PRT060318 inhibits neointima formation after femoral artery wire injury. (A) Photomicrographs of injured femoral arteries from vehicle control and PRT060318-treated mice after wire injury. Verhoeff elastin staining 28 days after injury. Arrows indicate the internal elastic lamina. Images were captured using a microscope (model DM2000; Leica) and captured with an AxioCam MRc5 camera (Carl Zeiss) interfaced to a computer running Zeiss Axiovision Rel 4.5 software (original magnification, ×20). Immunostaining for CD45 and BrdU 5 days after injury. Quantitative morphometry, including intimal area (B) and intimal area:medial area (I:M) ratio (C), of mouse femoral arteries 28 days after injury.

Figure 6

Atherosclerotic lesion formation is attenuated by PRT060318. (A) Digital photograph (D70S camera [Nikon] with Tamron SP AF90mm F/2.8 Di Macro 1:1 lens) of Sudan IV staining of longitudinally opened and pinned thoraco-abdominal aortas harvested from ApoE^−/− mice after 20 weeks of high-fat feeding. PRT060318 (30 mg/kg in distilled water; n = 15) or vehicle control (n = 16) were administered via oral gavage twice daily for 3 weeks followed by 1 week off, for a total of 16 weeks. (B) Quantification of percentage of lesion area in the descending thoracic and abdominal aorta as assessed by Sudan IV staining and computer-assisted imaging analysis.

Figure 7

PRT060318 activity in rabbits and pigs. (A) In vitro (spiking experiments) mean thrombotic profiles in presence of vehicle control (V.Ctl.) or PRT060318 (1 and 3μM) in rabbits. (B) Ex vivo thrombotic profiles associated with V. Ctl. or PRT060318 infusion regimen (intravenous infusion regimen was initiated before vascular injury and established as follows: from 0 to 15 minutes, 20.67 mg/kg/h at 12.4 mL/kg/h and then from 15 minutes until the end, 7.33 mg/kg/h at 4.4 mL/kg/h). (C) Occlusion rate in vivo in the rabbit thrombosis model.
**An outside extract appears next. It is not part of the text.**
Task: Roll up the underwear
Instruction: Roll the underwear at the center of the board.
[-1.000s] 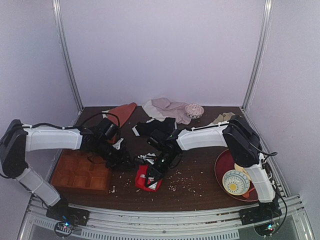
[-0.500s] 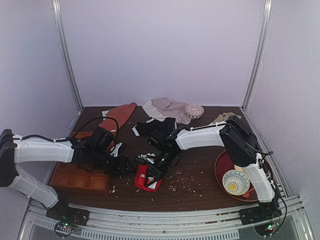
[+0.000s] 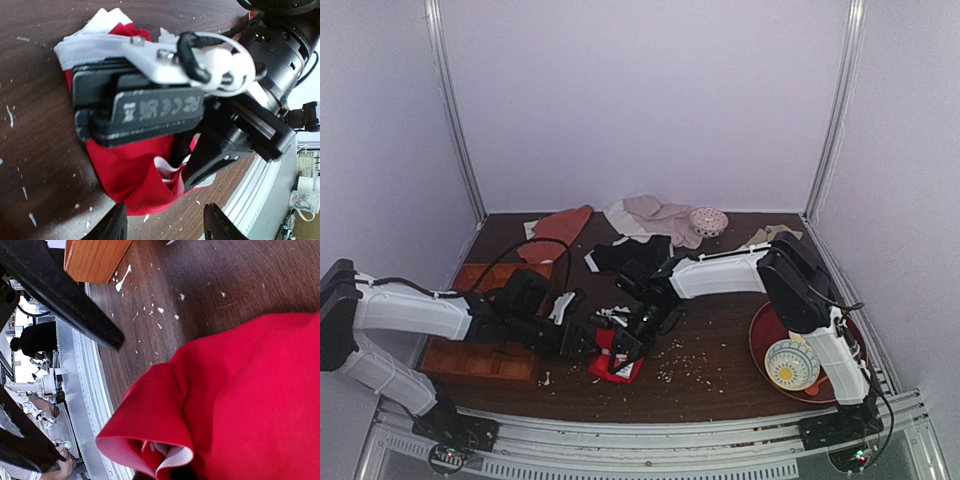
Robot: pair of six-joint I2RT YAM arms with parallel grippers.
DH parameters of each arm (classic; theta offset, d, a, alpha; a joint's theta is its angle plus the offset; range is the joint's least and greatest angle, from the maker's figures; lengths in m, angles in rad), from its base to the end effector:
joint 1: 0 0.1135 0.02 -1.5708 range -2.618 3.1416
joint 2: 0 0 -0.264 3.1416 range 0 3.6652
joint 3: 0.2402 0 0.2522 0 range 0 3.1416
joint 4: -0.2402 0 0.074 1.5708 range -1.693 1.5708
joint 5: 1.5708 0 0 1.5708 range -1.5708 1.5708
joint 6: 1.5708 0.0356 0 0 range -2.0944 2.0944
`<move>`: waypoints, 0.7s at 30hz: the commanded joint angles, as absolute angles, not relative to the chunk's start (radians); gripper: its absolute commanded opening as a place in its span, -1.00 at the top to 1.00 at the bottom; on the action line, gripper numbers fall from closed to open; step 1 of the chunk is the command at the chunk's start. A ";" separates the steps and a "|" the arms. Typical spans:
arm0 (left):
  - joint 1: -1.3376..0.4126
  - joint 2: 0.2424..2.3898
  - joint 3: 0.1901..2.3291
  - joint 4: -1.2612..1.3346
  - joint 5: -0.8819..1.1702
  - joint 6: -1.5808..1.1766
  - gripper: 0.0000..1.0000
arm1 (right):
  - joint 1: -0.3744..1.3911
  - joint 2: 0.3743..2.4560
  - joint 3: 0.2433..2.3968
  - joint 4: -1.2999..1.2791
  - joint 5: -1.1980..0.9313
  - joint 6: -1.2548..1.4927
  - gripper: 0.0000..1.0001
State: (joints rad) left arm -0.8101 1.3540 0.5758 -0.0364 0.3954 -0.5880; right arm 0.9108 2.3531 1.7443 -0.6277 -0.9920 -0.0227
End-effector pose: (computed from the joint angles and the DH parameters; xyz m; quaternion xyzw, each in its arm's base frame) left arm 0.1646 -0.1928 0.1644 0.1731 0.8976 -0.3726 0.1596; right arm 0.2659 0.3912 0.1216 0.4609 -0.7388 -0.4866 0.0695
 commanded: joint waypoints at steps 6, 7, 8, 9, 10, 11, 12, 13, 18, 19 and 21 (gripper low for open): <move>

P = .021 by Gehan–Breslow survival analysis with Bonferroni comparison. (D) In vitro mean thrombotic profiles of whole blood from 4 pigs treated with DMSO (blue curve) or 3μM PRT060318. Intravenous infusion of PRT060318 (8.90 mg/kg/h at 1 mL/kg/h) in pigs inhibited ¹¹¹In-labeled platelet deposition in vivo in the pig thrombosis model (E), abolished ex vivo platelet aggregation induced by CVXN (250 ng/mL) but not ADP (20μM; F), and did not affect the ear bleeding time (G).